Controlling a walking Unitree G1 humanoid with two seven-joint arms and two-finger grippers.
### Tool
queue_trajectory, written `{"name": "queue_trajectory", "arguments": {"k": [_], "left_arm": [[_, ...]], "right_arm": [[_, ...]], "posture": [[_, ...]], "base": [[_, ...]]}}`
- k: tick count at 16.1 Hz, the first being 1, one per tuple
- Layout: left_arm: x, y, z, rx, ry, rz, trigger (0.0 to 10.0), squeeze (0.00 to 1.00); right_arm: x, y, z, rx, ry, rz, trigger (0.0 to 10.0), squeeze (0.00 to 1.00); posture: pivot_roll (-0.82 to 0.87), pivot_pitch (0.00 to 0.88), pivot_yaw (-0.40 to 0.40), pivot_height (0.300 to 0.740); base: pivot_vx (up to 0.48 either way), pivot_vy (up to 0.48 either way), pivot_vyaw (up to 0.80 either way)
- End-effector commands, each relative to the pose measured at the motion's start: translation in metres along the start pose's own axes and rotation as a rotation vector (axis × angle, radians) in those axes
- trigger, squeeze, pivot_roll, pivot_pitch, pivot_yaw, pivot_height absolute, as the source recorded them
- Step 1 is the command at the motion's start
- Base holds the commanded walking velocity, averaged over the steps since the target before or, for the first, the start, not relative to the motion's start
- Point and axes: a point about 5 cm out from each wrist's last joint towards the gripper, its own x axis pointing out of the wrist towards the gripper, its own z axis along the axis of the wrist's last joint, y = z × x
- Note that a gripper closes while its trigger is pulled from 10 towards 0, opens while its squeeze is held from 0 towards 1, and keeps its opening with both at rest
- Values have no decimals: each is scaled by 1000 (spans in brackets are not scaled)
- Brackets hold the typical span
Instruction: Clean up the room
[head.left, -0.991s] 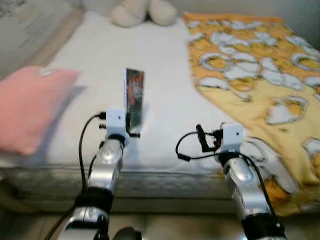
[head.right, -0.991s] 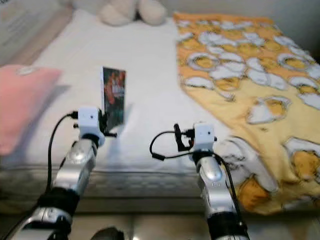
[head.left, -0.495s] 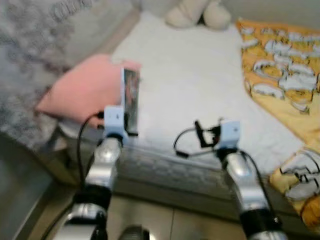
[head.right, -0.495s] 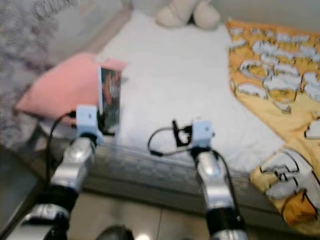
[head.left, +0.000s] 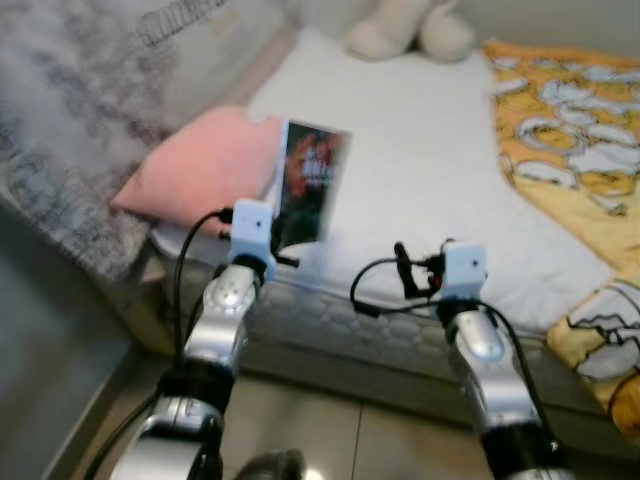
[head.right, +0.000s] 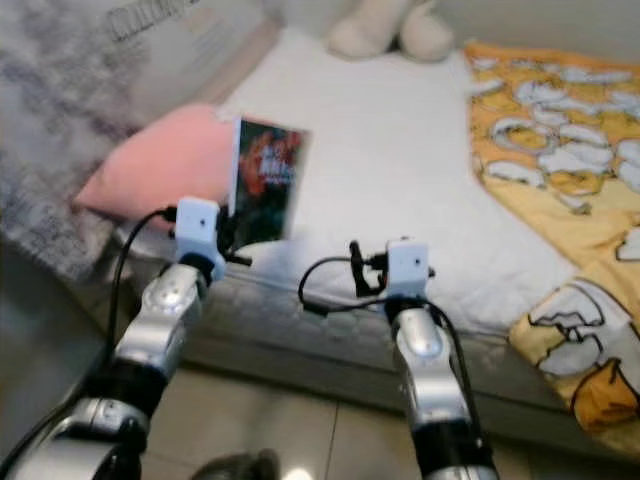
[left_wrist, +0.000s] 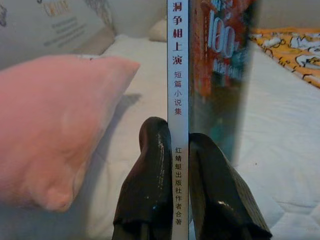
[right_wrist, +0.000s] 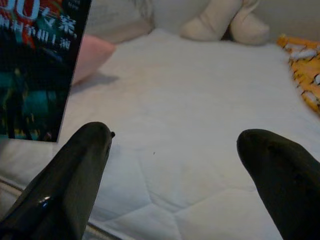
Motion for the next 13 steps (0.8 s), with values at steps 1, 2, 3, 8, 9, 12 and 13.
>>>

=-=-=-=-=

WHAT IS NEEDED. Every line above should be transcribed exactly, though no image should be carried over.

RESULT BELOW.
Controlling a walking Unitree G1 humanoid with two seven-joint arms and two-finger grippers.
### Tool
queue_trajectory, written `{"name": "queue_trajectory", "arguments": {"k": [_], "left_arm": [[_, ...]], "right_arm": [[_, ...]], "posture": [[_, ...]], "base": [[_, ...]]}}`
- k: tick count at 16.1 Hz, the first being 1, one per tuple
- Layout: left_arm: x, y, z, rx, ry, rz, trigger (0.0 to 10.0), squeeze (0.00 to 1.00); right_arm: x, y, z, rx, ry, rz, trigger (0.0 to 10.0), squeeze (0.00 to 1.00); posture: pivot_roll (-0.82 to 0.87), pivot_pitch (0.00 to 0.88), pivot_yaw (-0.40 to 0.40), pivot_height (0.300 to 0.740); base: pivot_vx (up to 0.48 either way), pivot_vy (up to 0.48 either way), pivot_vyaw (up to 0.80 either way)
- End-effector commands, each relative to the pose measured at the motion's start: translation in metres along the start pose's own axes and rotation as a rotation vector (axis × angle, radians) in those axes
- trigger, squeeze, pivot_roll, pivot_pitch, pivot_yaw, pivot_height absolute, as the source recorded them
- Step 1 is the command at the motion's start
- Base holds the commanded walking velocity, averaged over the steps since the target before or, for the first, the start, not relative to the motion's start
- Point and axes: a point about 5 cm out from each wrist's last joint towards the gripper, its own x axis pointing out of the wrist towards the gripper, its own z axis along the axis of the wrist's last joint, y = z × x
- Note that a gripper closes while its trigger is pulled from 10 towards 0, opens while its squeeze is held from 0 towards 1, and keeps its opening with both at rest
- Values have no decimals: each is scaled by 1000 (spans in brackets are not scaled)
- Brackets hold the typical span
Instruction: Clean up the room
[head.left, -0.991s] 
[head.right, -0.991s] 
[head.left, -0.495s] 
[head.right, -0.495s] 
[head.left, +0.000s] 
[head.right, +0.000s] 
[left_wrist, +0.000s] 
[right_wrist, +0.000s] 
Motion for the next 13 steps (0.8 s), with values at steps 1, 2, 3, 8, 9, 12 and 13.
>>>

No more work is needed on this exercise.